German far-right politician fined €13,000 for using Nazi slogan

A German court has convicted one of the country's most controversial far-right politicians, Björn Höcke, of deliberately using a banned Nazi slogan at a rally.

German far-right politician fined €13,000 for using Nazi slogan

The court fined Höcke, 52, of the far-right AfD party, €13,000 for using the phrase “Alles fuer Deutschland” (“Everything for Germany”) during a 2021 campaign rally.

Once a motto of the so-called Sturmabteilung paramilitary group that played a key role in Adolf Hitler’s rise to power, the phrase is illegal in modern-day Germany, along with the Nazi salute and other slogans and symbols from that era.

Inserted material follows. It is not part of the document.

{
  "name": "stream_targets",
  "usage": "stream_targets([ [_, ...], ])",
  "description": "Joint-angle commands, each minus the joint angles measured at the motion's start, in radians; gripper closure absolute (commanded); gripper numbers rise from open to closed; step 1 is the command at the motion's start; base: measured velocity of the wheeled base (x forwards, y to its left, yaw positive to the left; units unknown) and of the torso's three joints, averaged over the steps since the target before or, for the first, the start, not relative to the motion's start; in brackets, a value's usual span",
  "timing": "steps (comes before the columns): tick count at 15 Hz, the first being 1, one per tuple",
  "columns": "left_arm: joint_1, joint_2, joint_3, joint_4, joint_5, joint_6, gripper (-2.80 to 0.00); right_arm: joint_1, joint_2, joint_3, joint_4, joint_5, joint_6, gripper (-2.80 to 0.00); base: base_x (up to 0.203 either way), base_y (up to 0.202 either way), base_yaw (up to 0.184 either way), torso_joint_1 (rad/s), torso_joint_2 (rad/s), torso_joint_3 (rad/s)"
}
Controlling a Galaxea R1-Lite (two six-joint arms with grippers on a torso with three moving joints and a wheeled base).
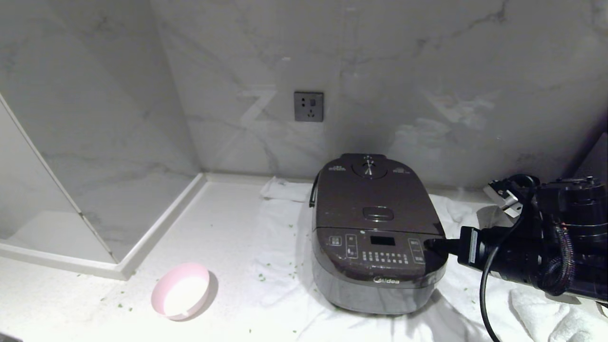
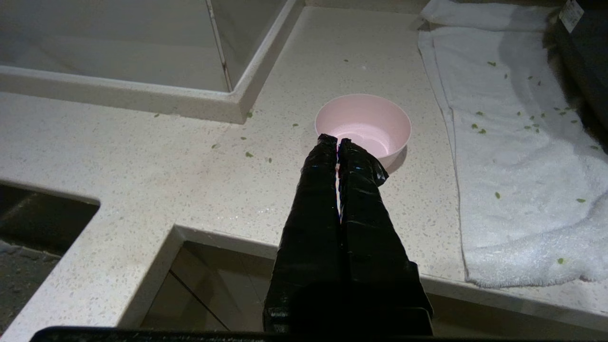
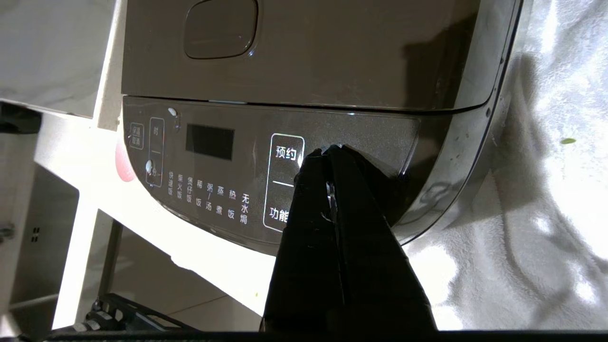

The former high school history teacher claimed not to have been aware that the phrase had been used by the Nazis, telling the court he was “completely not guilty”.

Höcke said he thought the phrase was an “everyday saying”.

But prosecutors argued that Höcke used the phrase in full knowledge of its “origin and meaning”.

They had sought a six-month suspended sentence plus two years’ probation, and a payment of €10,000 to a charitable organisation.

Writing on X, formerly Twitter, after the trial, Höcke said the “ability to dissent is in jeopardy”.

“If this verdict stands, free speech will be dead in Germany,” he added.

Höcke, the leader of the AfD in Thuringia, is gunning to become Germany’s first far-right state premier when the state holds regional elections in September.

With the court ordering only a fine rather than a jail term, the verdict is not thought to threaten his candidacy at the elections.

‘AfD scandals’

The trial is one of several controversies the AfD is battling ahead of European Parliament elections in June and regional elections in the autumn in Thuringia, Brandenburg and Saxony.

Founded in 2013, the anti-Islam and anti-immigration AfD saw a surge in popularity last year – its 10th anniversary – seizing on concerns over rising migration, high inflation and a stumbling economy.

But its support has wavered since the start of 2024, as it contends with scandals including allegations that senior party members were paid to spread pro-Russian views on a Moscow-financed news website.

Considered an extremist by German intelligence services, Höcke is one of the AfD’s most controversial personalities.

He has called Berlin’s Holocaust monument a “memorial of shame” and urged a “180-degree shift” in the country’s culture of remembrance.

Höcke was convicted of using the banned slogan at an election rally in Merseburg in the state of Saxony-Anhalt in the run-up to Germany’s 2021 federal election.

READ ALSO: How worried should Germany be about the far-right AfD after mass deportation scandal?

He had also been due to stand trial on a second charge of shouting “Everything for…” and inciting the audience to reply “Germany” at an AfD meeting in Thuringia in December.

However, the court decided to separate the proceedings for the second charge, announced earlier this month, because the defence had not had enough time to prepare.

Prosecutor Benedikt Bernzen on Friday underlined the reach of Höcke’s statement, saying that a video of it had been clicked on 21,000 times on the Facebook page of AfD Sachsen-Anhalt alone.

Höcke’s defence lawyer Philip Müller argued the rally was an “insignificant campaign event” and that the offending statement was only brought to the public’s notice by the trial.

Germany’s domestic security agency has labelled the AfD in Thuringia a “confirmed” extremist organisation, along with the party’s regional branches in Saxony and Saxony-Anhalt.